New limits for summer flounder, scup, black sea bass, bluefish
The Mid-Atlantic Fishery Management Council met Aug. 8-11 in Annapolis, Md. During this meeting, the council set the Recreational Harvest Limit for summer flounder, scup (porgies), black sea bass and bluefish.
The RHL for summer flounder in 2023 was 10.62 million pounds. That figure will drop to 6.35 million pounds in 2024. That is almost a 50% decrease in the one fishery that provided good action all year for Delaware charter and private boats. Exactly how that will play out has yet to be decided. If it goes as it has in the past, Delaware, Maryland and Virginia will meet and come up with the same regulations. They could decrease the number of fishing days, as they did with black sea bass this year. They could increase the minimum size back to 17 inches or even higher. Or they might decrease the bag limit to three fish or fewer. Whatever they decide, it will have a chilling effect on the fishing industry.
Right now, charter boats are getting $200 to $250 for a trip with the possibility of taking home four flounder over 16.5 inches. Any reduction in the bag limit would certainly have customers considering if three flounder would be worth that much money.

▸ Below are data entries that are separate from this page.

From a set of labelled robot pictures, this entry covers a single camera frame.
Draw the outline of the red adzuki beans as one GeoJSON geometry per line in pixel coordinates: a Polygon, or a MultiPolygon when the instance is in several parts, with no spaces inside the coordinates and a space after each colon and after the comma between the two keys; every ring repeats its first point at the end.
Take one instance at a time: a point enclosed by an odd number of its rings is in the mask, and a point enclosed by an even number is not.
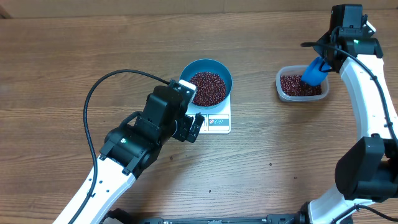
{"type": "MultiPolygon", "coordinates": [[[[322,86],[310,86],[301,81],[301,75],[282,76],[282,91],[289,96],[315,96],[322,94],[322,86]]],[[[216,73],[200,72],[193,76],[190,83],[197,88],[193,103],[198,106],[213,106],[226,98],[226,84],[216,73]]]]}

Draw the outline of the blue plastic measuring scoop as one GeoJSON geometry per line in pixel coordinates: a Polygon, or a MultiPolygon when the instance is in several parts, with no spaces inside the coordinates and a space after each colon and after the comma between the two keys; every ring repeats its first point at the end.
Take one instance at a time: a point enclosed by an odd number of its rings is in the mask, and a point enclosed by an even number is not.
{"type": "Polygon", "coordinates": [[[317,57],[306,68],[301,77],[301,81],[310,86],[320,85],[330,71],[330,66],[324,61],[324,59],[317,57]]]}

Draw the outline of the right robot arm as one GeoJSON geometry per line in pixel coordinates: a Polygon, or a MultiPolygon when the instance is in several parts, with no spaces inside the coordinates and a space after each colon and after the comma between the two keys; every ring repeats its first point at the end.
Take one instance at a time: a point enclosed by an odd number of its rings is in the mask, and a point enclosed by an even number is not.
{"type": "Polygon", "coordinates": [[[331,9],[329,30],[312,43],[318,57],[302,80],[315,86],[330,72],[340,75],[358,140],[338,161],[332,188],[302,207],[298,223],[351,223],[355,211],[397,197],[397,113],[375,33],[362,5],[340,4],[331,9]]]}

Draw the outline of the clear plastic container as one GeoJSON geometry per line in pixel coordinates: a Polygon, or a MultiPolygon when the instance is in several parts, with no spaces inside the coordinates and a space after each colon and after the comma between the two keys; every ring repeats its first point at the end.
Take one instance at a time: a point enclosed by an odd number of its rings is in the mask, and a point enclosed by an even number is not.
{"type": "Polygon", "coordinates": [[[281,101],[284,102],[294,102],[294,103],[301,103],[301,102],[309,102],[309,101],[317,101],[325,98],[330,90],[330,85],[328,78],[325,78],[320,86],[321,86],[321,94],[320,95],[313,95],[313,96],[290,96],[286,94],[282,89],[281,78],[282,77],[289,77],[292,75],[303,75],[304,71],[307,69],[307,65],[292,65],[281,68],[276,77],[275,77],[275,84],[276,89],[281,101]]]}

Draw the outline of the white digital kitchen scale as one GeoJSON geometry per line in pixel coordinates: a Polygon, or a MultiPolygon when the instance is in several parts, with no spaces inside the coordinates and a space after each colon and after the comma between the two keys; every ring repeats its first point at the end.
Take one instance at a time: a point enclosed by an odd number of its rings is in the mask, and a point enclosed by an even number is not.
{"type": "Polygon", "coordinates": [[[201,113],[205,120],[200,129],[200,134],[229,134],[231,132],[231,97],[211,107],[200,107],[190,103],[187,114],[195,117],[201,113]]]}

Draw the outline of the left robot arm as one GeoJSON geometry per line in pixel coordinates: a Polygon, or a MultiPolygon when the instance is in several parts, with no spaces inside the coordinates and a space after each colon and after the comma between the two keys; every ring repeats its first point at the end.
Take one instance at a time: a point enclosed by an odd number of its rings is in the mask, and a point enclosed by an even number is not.
{"type": "Polygon", "coordinates": [[[100,223],[112,205],[154,163],[170,139],[195,142],[204,121],[187,109],[195,85],[180,81],[157,86],[142,112],[129,115],[105,137],[97,167],[55,220],[56,223],[100,223]]]}

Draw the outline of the teal metal bowl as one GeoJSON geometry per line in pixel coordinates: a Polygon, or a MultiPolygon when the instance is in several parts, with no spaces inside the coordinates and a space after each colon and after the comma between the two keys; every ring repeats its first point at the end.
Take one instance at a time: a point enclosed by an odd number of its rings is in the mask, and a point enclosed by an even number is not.
{"type": "Polygon", "coordinates": [[[227,92],[226,97],[230,96],[233,86],[233,79],[231,76],[231,72],[227,69],[226,66],[224,66],[221,62],[217,60],[203,58],[191,62],[183,69],[183,72],[180,75],[180,79],[189,82],[189,80],[193,76],[195,76],[197,73],[200,72],[210,72],[218,74],[226,84],[226,92],[227,92]]]}

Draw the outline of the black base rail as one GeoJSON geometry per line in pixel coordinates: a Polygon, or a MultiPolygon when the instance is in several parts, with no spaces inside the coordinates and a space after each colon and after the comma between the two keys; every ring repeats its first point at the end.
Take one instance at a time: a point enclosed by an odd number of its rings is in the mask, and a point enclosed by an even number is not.
{"type": "Polygon", "coordinates": [[[142,218],[117,208],[110,210],[100,224],[295,224],[308,223],[303,212],[295,214],[269,214],[266,217],[235,217],[235,218],[179,218],[167,219],[160,217],[142,218]]]}

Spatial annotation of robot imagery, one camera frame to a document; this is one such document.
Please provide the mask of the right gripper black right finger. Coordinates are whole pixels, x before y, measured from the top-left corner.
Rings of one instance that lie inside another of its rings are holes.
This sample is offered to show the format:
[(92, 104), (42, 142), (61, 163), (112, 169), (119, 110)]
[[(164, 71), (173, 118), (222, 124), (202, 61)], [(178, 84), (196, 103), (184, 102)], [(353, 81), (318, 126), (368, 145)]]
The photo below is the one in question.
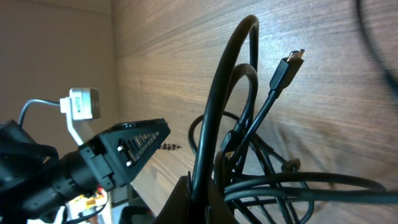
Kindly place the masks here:
[(207, 201), (210, 206), (210, 220), (214, 224), (237, 224), (237, 220), (230, 212), (223, 196), (212, 180), (207, 184)]

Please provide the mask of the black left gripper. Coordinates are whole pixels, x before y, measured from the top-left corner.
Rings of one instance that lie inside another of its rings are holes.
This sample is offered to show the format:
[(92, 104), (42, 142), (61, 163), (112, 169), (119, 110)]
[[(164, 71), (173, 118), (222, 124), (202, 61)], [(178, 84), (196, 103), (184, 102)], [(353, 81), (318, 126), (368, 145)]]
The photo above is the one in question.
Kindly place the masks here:
[(170, 134), (163, 118), (118, 123), (99, 134), (99, 139), (80, 146), (60, 160), (68, 199), (91, 195), (131, 183)]

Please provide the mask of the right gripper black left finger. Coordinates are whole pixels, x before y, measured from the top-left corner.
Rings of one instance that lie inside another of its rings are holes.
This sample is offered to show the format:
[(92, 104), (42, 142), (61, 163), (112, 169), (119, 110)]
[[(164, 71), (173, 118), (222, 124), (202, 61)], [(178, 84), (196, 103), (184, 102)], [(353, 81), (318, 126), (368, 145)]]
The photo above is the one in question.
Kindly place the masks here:
[(184, 224), (189, 220), (190, 174), (181, 176), (154, 224)]

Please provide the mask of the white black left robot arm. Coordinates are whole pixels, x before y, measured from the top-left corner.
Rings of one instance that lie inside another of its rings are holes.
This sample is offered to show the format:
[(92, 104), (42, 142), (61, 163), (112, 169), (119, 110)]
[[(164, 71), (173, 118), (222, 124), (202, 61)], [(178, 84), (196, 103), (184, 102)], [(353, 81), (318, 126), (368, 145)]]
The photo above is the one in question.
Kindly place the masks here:
[(163, 118), (118, 123), (59, 158), (14, 120), (1, 123), (2, 223), (52, 223), (74, 198), (130, 184), (169, 134)]

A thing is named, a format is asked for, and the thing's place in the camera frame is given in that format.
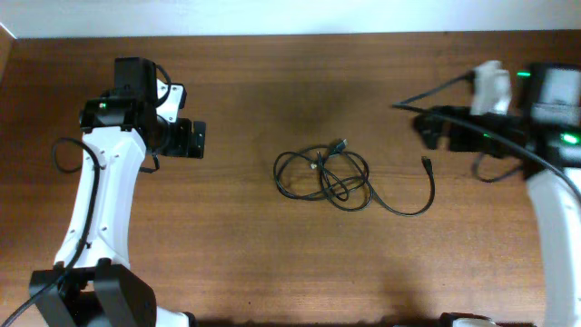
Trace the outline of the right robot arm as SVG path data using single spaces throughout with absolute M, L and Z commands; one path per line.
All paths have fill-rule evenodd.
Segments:
M 471 84 L 469 106 L 414 106 L 413 129 L 428 149 L 442 137 L 451 152 L 475 153 L 481 159 L 513 157 L 519 164 L 497 177 L 521 173 L 537 218 L 546 285 L 546 326 L 580 323 L 580 67 L 532 63 L 517 73 L 519 113 L 508 111 L 510 74 L 489 61 L 458 77 Z

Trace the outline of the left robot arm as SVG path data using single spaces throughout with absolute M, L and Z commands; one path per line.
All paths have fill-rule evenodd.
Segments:
M 160 157 L 201 159 L 206 124 L 179 117 L 187 93 L 155 62 L 114 61 L 114 84 L 80 113 L 80 182 L 64 241 L 49 270 L 33 272 L 30 298 L 49 326 L 195 326 L 162 308 L 131 271 L 128 232 L 139 173 Z

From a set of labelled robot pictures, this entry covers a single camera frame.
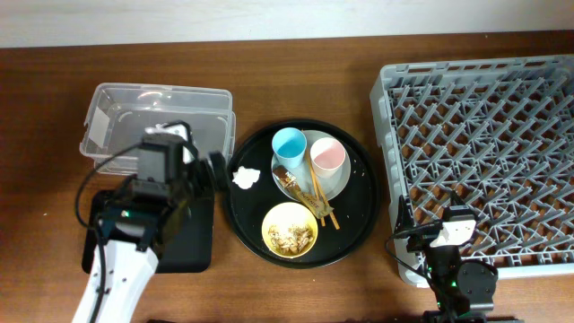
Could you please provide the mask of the white tissue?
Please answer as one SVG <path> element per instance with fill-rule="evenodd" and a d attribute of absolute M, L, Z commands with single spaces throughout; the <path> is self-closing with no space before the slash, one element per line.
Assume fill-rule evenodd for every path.
<path fill-rule="evenodd" d="M 148 135 L 153 134 L 181 135 L 185 133 L 185 128 L 182 125 L 157 124 L 154 127 L 147 127 L 144 130 L 144 132 Z"/>
<path fill-rule="evenodd" d="M 240 166 L 235 172 L 232 173 L 232 182 L 235 183 L 239 188 L 247 190 L 258 182 L 260 174 L 260 170 L 249 169 Z"/>

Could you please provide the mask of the yellow bowl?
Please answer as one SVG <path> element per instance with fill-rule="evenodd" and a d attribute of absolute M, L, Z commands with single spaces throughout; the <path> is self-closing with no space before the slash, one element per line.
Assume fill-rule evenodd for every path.
<path fill-rule="evenodd" d="M 277 225 L 279 227 L 290 227 L 292 225 L 308 226 L 314 232 L 315 241 L 312 243 L 309 249 L 304 251 L 299 256 L 295 257 L 280 256 L 278 253 L 271 250 L 268 230 L 272 225 Z M 267 248 L 279 258 L 288 258 L 288 259 L 300 258 L 306 253 L 308 253 L 314 247 L 314 244 L 318 240 L 317 220 L 313 215 L 313 213 L 311 213 L 306 206 L 294 202 L 285 202 L 274 206 L 265 215 L 261 226 L 261 234 Z"/>

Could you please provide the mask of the brown snack wrapper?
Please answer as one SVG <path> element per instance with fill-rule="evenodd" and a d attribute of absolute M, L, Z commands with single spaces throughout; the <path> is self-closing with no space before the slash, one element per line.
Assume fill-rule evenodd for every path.
<path fill-rule="evenodd" d="M 333 207 L 327 206 L 318 198 L 309 193 L 304 192 L 298 182 L 297 178 L 288 171 L 284 166 L 279 165 L 273 169 L 274 178 L 279 182 L 279 185 L 286 190 L 291 196 L 295 196 L 302 204 L 304 204 L 317 219 L 321 219 L 332 213 Z"/>

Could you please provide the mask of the food scraps pile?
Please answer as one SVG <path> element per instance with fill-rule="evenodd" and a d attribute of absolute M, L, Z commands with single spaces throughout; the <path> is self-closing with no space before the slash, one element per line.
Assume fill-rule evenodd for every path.
<path fill-rule="evenodd" d="M 283 257 L 299 256 L 315 241 L 314 232 L 308 226 L 272 225 L 268 230 L 268 236 L 271 250 Z"/>

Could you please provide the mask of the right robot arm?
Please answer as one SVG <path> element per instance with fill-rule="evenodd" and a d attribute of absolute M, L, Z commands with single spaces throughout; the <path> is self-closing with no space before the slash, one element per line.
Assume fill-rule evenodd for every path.
<path fill-rule="evenodd" d="M 426 264 L 416 269 L 385 247 L 400 266 L 418 275 L 434 292 L 438 308 L 423 312 L 423 323 L 486 322 L 493 310 L 498 269 L 480 260 L 463 260 L 459 247 L 472 238 L 478 216 L 455 191 L 442 218 L 417 225 L 404 196 L 399 197 L 396 226 L 387 241 L 404 240 L 409 253 L 421 252 Z"/>

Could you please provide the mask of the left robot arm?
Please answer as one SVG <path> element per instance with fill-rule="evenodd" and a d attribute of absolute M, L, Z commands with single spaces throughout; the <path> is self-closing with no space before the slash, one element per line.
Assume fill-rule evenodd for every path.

A reduction in the number of days we would be allowed to fish for flounder would mean a reduction in the number of days the for-hire fleet can earn a living. While they could fish for other species like sea bass, dolphin or triggerfish, flounder are the most sought after species.
These drastic changes have come about because the council and board determined that while the summer flounder stock was not overfished, overfishing was occurring. They also determined that fishing mortality was slightly underestimated, while the stock biomass has been overestimated. In addition, stock recruitment has been below average since 2011, and the high estimate for 2018 has been revised downward to recent below-average levels with new assessment results.
On the other hand, NOAA Fisheries has released a paper admitting their mail survey sent to fishermen from Maine to Mississippi and used to determine fishing effort is not accurate. The product from this survey is used in the development of the Marine Recreational Informational Program. Since the survey produced bad results, it stands to reason that the MRIP was bad data. They admit as much, but they also say while it is bad data, it is still the best available and therefore will continue to be used to set regulations for summer flounder, black sea bass, scup and bluefish.
While the vast majority of scup (porgies) are caught to our north, they will be the least affected by the new regulations. The 2023 management track assessment found that scup were not overfished and overfishing was not occurring. Their RHL in 2023 was 9.27 million pounds and that will go up to 13.18 million pounds in 2024. Then in 2025, the RHL will drop back to 11.84 million pounds.
When it comes to black sea bass, the commercial sector received a 25% increase in quota to 6 million pounds, while the recreational sector took a 5% decrease from 6.57 million to 6.27 million pounds. An updated dead discard projection of each sector led to the change in quota and RHL.
Bluefish are not overfished and overfishing is not occurring. The stock is not fully rebuilt and remains under the council’s and commission’s approved seven-year rebuilding plan.
In 2024, the RHL will be 11.96 million pounds, down from 14.11 million in 2023. In 2025 the RHL will go back up to 15.70 million pounds. The current regulations are five fish per day for charter and head boats and three fish per day for those of us who fish from shore or private boats.
The Mid-Atlantic Fisheries Management Council and the Atlantic States Marine Fisheries Commission will meet again in December to work out seasons, bag limits and sizes for all four of these species. I doubt we will hear any good news.
Fishing has been decent in the ocean for flounder and sea bass. Anglers who know how to fish are catching limits of both species with flounder to 7 pounds, and at least one 5-pound sea bass caught out of Ocean City, Md. Boats working farther offshore are finding plenty of dolphin, and in the canyons, there are good numbers of tilefish. Several boats out of Cape May, N.J., have caught and released Grand Slams; blue marlin, white marlin and sailfish.
Closer to shore, sheepshead have been caught on sand fleas from the rocks at Indian River Inlet. The same fish are available from the Outer Wall, the Inner Wall and the Ice Breakers out of Lewes. Sand fleas have been the best bait for these fish.